• Data excerpt:
--- START ---

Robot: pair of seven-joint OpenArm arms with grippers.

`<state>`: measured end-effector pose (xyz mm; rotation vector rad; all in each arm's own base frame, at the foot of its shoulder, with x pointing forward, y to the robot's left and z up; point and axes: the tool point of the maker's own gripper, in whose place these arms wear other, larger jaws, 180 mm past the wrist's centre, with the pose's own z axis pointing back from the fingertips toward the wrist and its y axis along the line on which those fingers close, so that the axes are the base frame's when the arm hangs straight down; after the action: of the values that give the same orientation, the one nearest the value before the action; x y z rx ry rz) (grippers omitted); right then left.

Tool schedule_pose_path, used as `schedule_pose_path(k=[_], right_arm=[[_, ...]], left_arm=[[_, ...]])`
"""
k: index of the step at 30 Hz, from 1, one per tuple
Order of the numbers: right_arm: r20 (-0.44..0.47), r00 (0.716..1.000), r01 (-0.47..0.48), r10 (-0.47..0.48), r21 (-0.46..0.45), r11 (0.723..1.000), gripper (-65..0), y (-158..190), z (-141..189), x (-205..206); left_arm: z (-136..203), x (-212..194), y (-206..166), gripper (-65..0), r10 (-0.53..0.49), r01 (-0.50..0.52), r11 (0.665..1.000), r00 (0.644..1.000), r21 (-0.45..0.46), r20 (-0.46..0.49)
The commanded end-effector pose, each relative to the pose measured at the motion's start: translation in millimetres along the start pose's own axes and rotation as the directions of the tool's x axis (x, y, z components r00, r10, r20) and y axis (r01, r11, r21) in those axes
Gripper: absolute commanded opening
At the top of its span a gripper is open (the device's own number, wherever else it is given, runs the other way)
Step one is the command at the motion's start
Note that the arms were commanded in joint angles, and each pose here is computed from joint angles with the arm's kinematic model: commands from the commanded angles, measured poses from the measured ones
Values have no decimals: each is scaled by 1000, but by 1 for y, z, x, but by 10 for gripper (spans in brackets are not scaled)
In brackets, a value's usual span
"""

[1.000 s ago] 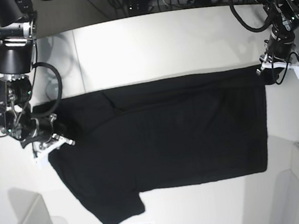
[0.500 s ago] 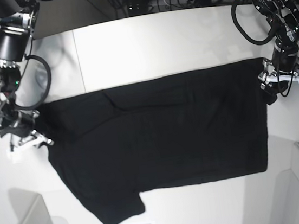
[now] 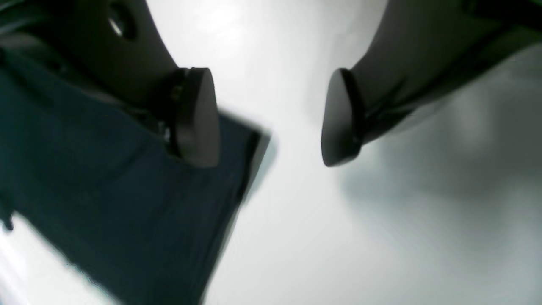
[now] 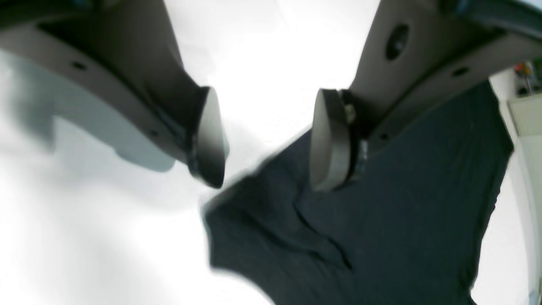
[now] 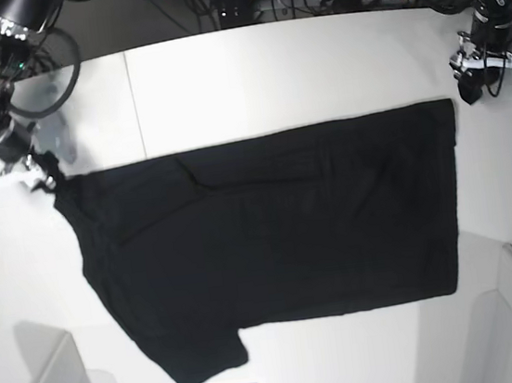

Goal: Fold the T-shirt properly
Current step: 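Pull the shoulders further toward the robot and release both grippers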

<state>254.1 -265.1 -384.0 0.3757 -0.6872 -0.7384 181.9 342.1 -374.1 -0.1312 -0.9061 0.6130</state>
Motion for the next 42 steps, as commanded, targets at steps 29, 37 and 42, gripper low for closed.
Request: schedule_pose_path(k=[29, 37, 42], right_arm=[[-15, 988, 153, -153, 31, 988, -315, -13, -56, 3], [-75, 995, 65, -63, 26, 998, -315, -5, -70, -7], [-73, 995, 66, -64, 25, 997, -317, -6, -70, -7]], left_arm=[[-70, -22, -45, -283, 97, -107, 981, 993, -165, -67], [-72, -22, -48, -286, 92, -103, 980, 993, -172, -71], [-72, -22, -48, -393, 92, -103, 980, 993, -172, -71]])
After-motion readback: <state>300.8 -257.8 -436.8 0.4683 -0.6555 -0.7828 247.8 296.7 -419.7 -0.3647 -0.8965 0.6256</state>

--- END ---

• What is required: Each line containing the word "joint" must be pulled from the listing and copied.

• Answer box:
Robot: pair of seven-joint OpenArm arms with grippers.
Note that the arms were commanded in joint angles, and each pose here is computed from joint angles with the arm's kinematic model: commands from the commanded angles, measured poses from the measured ones

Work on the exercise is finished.